■ **Problem statement**: Taking only the lines of the data below from the line with "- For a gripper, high" to the line with "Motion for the", ends included, write them out exactly and without pictures.

:::::

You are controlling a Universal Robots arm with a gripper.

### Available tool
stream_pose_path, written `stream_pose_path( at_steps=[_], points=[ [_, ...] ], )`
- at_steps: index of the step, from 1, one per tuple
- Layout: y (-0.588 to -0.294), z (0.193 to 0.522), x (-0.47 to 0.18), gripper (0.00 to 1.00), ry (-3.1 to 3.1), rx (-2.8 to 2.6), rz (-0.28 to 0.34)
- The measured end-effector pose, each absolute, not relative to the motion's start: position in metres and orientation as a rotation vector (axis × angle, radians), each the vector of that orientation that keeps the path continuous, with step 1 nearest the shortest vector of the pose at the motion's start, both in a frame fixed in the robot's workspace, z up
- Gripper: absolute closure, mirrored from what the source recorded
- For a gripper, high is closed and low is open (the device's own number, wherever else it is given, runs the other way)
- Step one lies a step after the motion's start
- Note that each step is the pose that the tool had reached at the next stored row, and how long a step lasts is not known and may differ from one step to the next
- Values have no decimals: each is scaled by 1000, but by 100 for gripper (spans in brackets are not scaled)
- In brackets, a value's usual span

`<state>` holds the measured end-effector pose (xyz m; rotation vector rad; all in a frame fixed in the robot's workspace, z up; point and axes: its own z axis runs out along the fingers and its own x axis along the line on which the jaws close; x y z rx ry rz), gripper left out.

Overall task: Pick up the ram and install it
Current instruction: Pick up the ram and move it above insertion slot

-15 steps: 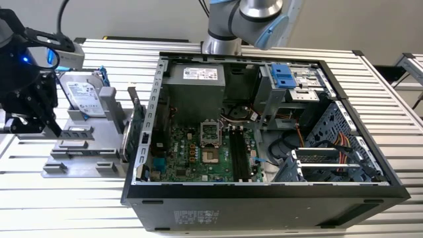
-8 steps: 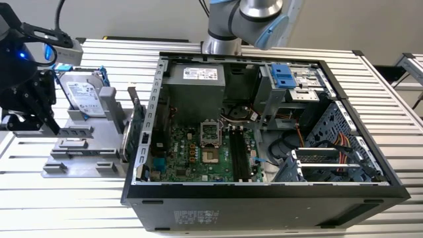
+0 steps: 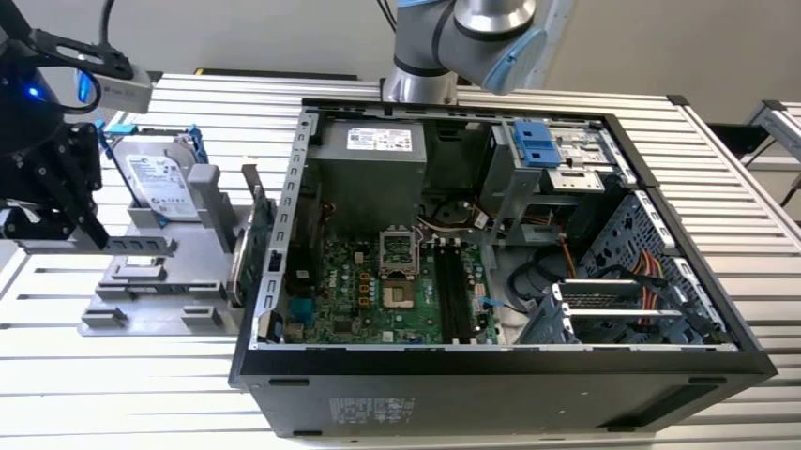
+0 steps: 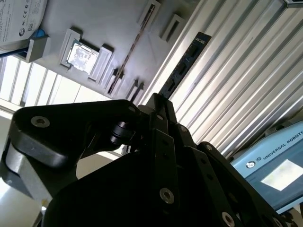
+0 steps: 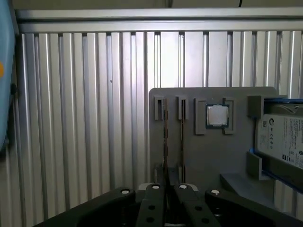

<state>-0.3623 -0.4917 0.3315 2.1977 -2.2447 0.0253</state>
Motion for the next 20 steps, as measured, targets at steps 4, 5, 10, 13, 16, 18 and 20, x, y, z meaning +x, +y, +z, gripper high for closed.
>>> stream_pose_path(
  at_steps=[4, 5, 10, 13, 16, 18, 20],
  points=[
    [-492, 336, -362, 100, -2248, 2194, 25],
    [-492, 338, -362, 100, -2249, 2194, 25],
    [-492, 346, -362, 100, -2250, 2194, 24],
    [-492, 351, -362, 100, -2251, 2195, 22],
    [-492, 355, -362, 100, -2254, 2198, 14],
    [-492, 358, -362, 100, -2256, 2200, 11],
    [-492, 361, -362, 100, -2258, 2202, 5]
  ],
)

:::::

■ **Output for this exercise**:
- For a gripper, high is closed and low is open (the device's own number, wherever else it is given, runs the other way)
- Step one lies a step after the motion's start
- Note that each step is the pose that the tool had reached at the next stored row, and how long a step lasts is not known and may differ from one step to the next
- Values have no decimals: each is scaled by 1000, but by 100 for gripper (spans in brackets are not scaled)
- In brackets, a value's usual span

`<state>` holds the measured end-effector pose (xyz m; rotation vector rad; all in a frame fixed in the robot's workspace, z up; point and axes: its own z axis runs out along the fingers and its own x axis along the line on which the jaws close; x y z rx ry rz), gripper left out.

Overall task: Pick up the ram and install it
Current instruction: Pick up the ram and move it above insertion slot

-15 steps: 
-8 steps: 
+0 steps: 
+0 steps: 
+0 steps: 

<state>-0.3623 -0.4917 0.3315 2.1977 -2.2447 0.0253</state>
Motion for the next 20 steps, as measured, targets at steps 4, 5, 10, 13, 16, 18 and 20, x, y, z meaning +x, +y, +z, gripper high for closed.

This exercise has been answered in full.